A 77.40 kg piece of copper metal is heated from 19.6°C to 337.3°C. Calculate the heat absorbed (in kJ) by the metal.
First you must determine if the Cu goes through a phase change (i.e., melting) before it reaches 337.3, (it doesn't) so
q = mcdT
To calculate the heat absorbed by the metal, we will use the formula:
Q = mcΔT
Where:
Q is the heat absorbed (in joules)
m is the mass of the metal (in kilograms)
c is the specific heat capacity of copper (in joules per kilogram per degree Celsius)
ΔT is the change in temperature (in degrees Celsius)
Let's break down the calculation step by step:
Step 1: Calculate the mass of the metal.
Given: Mass of copper metal = 77.40 kg
Step 2: Calculate the change in temperature.
Given: Initial temperature (Ti) = 19.6°C
Final temperature (Tf) = 337.3°C
ΔT = Tf - Ti = 337.3°C - 19.6°C = 317.7°C
Step 3: Determine the specific heat capacity of copper.
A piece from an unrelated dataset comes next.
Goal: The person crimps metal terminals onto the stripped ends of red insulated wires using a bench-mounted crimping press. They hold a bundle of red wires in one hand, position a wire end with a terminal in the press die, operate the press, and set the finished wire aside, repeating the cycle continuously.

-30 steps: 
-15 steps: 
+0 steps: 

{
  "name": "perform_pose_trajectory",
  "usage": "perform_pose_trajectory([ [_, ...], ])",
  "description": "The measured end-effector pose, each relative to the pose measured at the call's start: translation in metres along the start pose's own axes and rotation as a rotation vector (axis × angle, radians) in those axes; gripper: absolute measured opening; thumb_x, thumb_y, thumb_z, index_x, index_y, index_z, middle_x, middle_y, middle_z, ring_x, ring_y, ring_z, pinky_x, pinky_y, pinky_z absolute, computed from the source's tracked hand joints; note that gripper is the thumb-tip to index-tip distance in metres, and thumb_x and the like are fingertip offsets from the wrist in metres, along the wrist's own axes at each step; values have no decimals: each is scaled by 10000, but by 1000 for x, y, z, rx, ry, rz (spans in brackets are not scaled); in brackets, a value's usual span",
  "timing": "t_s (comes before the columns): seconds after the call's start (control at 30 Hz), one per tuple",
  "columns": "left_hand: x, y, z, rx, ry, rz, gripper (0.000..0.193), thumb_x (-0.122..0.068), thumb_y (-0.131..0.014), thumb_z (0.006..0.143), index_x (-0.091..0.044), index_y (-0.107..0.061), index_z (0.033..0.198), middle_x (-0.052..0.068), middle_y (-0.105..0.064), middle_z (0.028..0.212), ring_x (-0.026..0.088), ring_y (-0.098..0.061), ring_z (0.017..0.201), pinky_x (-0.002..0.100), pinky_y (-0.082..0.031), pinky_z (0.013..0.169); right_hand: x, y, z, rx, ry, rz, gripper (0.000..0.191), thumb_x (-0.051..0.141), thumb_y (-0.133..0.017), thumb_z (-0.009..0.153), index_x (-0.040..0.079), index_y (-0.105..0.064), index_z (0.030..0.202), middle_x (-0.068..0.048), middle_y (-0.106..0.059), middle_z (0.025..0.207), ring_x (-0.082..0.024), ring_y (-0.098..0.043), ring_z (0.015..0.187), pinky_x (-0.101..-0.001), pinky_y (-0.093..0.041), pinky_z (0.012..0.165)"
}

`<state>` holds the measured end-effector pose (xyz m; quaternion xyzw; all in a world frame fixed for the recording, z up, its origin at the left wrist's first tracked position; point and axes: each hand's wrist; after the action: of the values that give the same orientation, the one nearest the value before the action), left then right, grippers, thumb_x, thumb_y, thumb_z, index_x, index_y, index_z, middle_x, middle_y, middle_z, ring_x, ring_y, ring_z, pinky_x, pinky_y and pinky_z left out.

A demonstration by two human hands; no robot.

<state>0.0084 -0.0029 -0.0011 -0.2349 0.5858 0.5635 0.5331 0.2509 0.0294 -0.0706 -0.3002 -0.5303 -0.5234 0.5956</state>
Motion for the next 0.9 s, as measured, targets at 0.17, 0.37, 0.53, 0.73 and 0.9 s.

The specific heat capacity of copper is 0.385 J/g°C, which is equivalent to 385 J/kg°C.
Step 4: Convert the mass of the metal to grams.
Mass in grams = Mass in kilograms × 1000 = 77.40 kg × 1000 = 77,400 g
Step 5: Calculate the heat absorbed (Q) in joules.
Q = mcΔT
Q = (mass of the metal) × (specific heat capacity of copper) × ΔT
Q = 77,400 g × 385 J/kg°C × 317.7°C
Step 6: Convert the heat absorbed from joules to kilojoules.
Heat absorbed (in kJ) = Q ÷ 1000
Now, let's calculate the heat absorbed by the metal:
Q = 77,400 g × 385 J/kg°C × 317.7°C
Q ≈ 9,499,268,200 J
Heat absorbed (in kJ) = 9,499,268,200 J ÷ 1000
Heat absorbed ≈ 9,499,268 kJ
Therefore, the heat absorbed by the metal is approximately 9,499,268 kJ.